Louis R. Caissey ????-1982
Troop 1 (1963-1971):
Richard Moorcroft 1963-1970
Robert V. Stafford 1970-1971
Troop 4 (1965-1969):
Earl Wm. Cote 1965-1967
Roland Leblanc 1967-1969
Roger Rheault 1969
Troop 6 (1971-1978):
Kenneth Abrams 1971-????
Francis McCauliff ????-1978
Troop 1728 (1980-Present):
Joseph Snider, Jr. 1980
Arthur Hayes 1981
Doug Fletcher 1981-1985
Fred Salo 1986-1987
John Art Kennedy 1990-1995
Carl Rose 1995-1997
David P. Demers 1997-2001
Robin Brideau 2001-2004
Richard Tremblay 2004-2007
Chuck Paquette 2007-
CUB SCOUTING IN LUNENBURG
Cub Scouts, the Boy Scout program for younger boys, was started in Lunenburg in 1935, the same year Cub Scouting became an official part of the Boy Scouts of America. (A younger boy program had been studied for several years and some experimental units were started in 1930 in different parts of the country.)
Pack 1728, even though having different unit numbers and sponsors, is the original Cub Scout pack in Lunenburg and has been in continuous operation since its charter was issued on November 18, 1935.10
The unit number was Pack 1. For a short period of time there was a Pack 2, which ended up folding and combining back into Pack 1 to form Pack 12. In 1998, in order to strengthen the ties with the Boy Scout Troop 1728 and the Town of Lunenburg
, the unit number was changed to Pack 1728.
The original sponsor was “A Group of Citizens.” Other unit sponsors have included American Legion Post #283, the United Parish, the Lunenburg Sportsmen’s’ Club and Maki Home Center. The Lunenburg PTO has sponsored the Pack since 1989. The first Cubmaster was Elmer LeLachear with the Pack Committee Chairman being Rev. Donald Fraser. The original Cub Scouts of Lunenburg in 1935 were:
Roger Foster Age 11
David Hague Age 9
William Hidden Age 10
Robert Liljegren Age 9
Robert Logan Age 10
Stanley Page Age 11
Robert Porter Age 10
Edward Riley Age 11
Russell Simons Age 11
Carl Thompson, Jr. Age 11
Cub Scouts and Tiger Cubs, the program for first graders, continues as a strong and active part of the community.
EXPLORING IN LUNENBURG
Exploring is the older boy program of the Boy Scouts of America. Exploring has been either high adventure or vocationally oriented. One post was started in 1955 by some of the older Scouts from Troop 3.

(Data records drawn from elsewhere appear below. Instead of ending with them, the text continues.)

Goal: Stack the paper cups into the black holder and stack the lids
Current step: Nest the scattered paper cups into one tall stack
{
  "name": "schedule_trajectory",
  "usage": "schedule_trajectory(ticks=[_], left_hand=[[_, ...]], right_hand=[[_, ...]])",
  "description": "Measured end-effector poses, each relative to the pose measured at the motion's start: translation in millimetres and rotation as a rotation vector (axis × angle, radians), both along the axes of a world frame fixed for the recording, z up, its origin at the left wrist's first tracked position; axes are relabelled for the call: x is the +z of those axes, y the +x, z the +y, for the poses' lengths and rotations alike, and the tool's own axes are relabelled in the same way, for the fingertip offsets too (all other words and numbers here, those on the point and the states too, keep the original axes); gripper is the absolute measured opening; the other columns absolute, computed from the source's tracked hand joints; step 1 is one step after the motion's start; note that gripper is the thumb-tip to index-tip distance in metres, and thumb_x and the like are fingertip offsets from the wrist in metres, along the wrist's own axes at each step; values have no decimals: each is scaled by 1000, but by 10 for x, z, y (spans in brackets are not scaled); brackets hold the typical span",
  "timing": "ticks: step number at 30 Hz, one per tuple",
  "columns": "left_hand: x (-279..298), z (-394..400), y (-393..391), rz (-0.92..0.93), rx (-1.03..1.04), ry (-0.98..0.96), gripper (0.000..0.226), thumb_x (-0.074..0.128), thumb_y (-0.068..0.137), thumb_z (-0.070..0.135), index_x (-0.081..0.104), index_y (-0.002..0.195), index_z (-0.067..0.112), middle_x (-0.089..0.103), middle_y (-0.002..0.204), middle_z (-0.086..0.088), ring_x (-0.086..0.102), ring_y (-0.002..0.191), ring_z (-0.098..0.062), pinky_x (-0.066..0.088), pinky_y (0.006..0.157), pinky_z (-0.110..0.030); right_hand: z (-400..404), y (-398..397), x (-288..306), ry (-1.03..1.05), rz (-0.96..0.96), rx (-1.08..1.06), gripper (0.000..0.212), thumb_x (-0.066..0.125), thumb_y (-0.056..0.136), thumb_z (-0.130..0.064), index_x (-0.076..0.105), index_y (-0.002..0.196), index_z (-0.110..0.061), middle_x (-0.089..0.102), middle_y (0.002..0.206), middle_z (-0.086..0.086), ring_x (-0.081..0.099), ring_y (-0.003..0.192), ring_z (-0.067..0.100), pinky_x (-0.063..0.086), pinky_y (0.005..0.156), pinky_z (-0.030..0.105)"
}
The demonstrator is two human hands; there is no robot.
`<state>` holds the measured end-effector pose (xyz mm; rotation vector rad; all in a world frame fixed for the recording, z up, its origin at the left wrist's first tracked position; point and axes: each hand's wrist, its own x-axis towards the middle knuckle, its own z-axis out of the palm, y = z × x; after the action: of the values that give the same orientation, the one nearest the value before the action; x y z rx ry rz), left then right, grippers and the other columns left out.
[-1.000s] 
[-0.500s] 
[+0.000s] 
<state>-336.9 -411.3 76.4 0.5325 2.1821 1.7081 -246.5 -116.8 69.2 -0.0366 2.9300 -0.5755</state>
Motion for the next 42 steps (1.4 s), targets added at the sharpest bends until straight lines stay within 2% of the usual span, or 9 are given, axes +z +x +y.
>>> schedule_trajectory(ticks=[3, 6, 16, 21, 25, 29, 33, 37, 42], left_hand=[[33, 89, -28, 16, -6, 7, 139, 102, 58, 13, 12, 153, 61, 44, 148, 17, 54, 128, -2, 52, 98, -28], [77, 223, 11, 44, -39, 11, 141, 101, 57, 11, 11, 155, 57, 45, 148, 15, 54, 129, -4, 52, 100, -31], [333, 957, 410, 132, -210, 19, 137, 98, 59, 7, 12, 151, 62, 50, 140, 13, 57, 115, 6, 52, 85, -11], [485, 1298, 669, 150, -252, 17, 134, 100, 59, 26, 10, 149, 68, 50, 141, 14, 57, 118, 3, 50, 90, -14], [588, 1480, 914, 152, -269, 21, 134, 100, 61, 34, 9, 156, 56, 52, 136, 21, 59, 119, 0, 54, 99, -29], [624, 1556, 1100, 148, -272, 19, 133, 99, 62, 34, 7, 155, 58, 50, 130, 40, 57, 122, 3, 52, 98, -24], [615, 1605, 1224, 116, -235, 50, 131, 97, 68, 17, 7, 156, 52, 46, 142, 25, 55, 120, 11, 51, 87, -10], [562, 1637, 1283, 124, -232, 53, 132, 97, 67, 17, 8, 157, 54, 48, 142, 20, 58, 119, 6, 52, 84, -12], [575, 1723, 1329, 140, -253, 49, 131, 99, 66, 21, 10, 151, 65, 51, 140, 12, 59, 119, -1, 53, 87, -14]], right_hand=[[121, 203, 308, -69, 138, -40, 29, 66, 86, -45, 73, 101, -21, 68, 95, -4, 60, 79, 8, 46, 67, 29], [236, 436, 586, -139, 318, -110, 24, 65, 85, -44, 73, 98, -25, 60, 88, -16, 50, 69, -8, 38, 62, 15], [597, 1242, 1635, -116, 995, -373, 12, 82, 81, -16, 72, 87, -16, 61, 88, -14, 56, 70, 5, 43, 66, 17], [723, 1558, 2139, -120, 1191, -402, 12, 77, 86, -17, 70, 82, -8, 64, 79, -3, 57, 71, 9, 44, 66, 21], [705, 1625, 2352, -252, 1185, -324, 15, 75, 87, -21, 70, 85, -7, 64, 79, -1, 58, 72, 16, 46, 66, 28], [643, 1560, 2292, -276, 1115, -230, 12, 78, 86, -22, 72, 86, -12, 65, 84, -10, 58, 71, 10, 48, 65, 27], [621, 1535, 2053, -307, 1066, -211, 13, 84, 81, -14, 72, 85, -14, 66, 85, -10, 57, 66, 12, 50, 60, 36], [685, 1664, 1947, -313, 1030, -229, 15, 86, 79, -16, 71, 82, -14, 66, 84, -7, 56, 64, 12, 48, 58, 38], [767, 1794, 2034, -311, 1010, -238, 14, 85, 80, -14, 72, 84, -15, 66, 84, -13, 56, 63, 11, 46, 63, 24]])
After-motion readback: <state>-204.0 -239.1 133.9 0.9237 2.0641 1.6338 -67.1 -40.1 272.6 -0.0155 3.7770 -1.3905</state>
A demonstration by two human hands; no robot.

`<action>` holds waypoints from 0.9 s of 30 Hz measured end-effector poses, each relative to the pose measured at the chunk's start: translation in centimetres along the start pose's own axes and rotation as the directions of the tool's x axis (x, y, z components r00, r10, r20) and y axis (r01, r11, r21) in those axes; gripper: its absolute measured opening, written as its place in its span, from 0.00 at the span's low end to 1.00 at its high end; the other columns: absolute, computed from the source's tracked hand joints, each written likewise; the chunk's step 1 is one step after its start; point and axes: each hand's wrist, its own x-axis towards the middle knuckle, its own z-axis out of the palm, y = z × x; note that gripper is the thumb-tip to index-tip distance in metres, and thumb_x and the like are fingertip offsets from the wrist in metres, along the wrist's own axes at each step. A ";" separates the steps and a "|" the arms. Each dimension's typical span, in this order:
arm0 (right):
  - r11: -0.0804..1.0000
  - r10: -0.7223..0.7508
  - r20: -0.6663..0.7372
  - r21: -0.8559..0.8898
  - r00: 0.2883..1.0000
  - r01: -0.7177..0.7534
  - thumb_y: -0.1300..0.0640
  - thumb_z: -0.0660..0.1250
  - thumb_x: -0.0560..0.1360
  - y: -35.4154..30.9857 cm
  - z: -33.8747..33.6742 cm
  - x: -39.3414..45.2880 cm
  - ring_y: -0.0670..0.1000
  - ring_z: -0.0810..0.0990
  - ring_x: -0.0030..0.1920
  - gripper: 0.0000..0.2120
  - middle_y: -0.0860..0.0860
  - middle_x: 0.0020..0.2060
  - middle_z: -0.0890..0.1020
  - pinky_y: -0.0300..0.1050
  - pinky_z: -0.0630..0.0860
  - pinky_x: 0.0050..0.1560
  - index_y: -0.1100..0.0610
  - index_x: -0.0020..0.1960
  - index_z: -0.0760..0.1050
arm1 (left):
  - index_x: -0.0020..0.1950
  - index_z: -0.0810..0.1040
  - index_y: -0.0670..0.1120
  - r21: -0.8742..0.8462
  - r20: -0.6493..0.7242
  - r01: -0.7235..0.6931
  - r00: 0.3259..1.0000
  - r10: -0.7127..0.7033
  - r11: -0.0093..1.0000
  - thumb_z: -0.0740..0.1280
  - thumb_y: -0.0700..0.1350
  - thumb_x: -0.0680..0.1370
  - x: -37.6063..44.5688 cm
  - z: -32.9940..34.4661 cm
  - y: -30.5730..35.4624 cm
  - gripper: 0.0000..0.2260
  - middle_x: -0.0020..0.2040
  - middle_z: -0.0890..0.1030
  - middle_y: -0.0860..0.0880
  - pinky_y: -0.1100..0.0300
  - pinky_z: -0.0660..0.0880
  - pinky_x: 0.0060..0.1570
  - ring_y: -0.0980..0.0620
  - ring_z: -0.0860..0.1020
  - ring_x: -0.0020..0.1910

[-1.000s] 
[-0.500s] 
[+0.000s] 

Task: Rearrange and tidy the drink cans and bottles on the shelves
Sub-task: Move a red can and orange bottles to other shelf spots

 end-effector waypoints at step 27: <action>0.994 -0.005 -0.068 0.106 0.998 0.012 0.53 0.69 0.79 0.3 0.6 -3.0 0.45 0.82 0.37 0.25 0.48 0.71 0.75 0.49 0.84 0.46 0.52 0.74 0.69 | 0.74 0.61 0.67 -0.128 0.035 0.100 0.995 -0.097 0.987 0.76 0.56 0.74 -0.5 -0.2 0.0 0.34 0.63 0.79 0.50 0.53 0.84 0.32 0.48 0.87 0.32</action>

In 1967, Post 27 was formed and sponsored by the Lunenburg Fire Fighters Association. Dave Dyer was the advisor. There were about 10 members of the post, with most coming from Troop 1. The post dissolved in 1969 when many of the scouts became old enough to become members of the fire department. The present Deputy Chief of the Lunenburg Fire Dept., Dave Demers, was a member of Post 27.
Recently a new program for older youth has been developed by the BSA called Venturing. This is a co-ed program. A new Venturing unit is being put together with the members coming from BSA Troop 1728 and the Girl Scout troops in Lunenburg.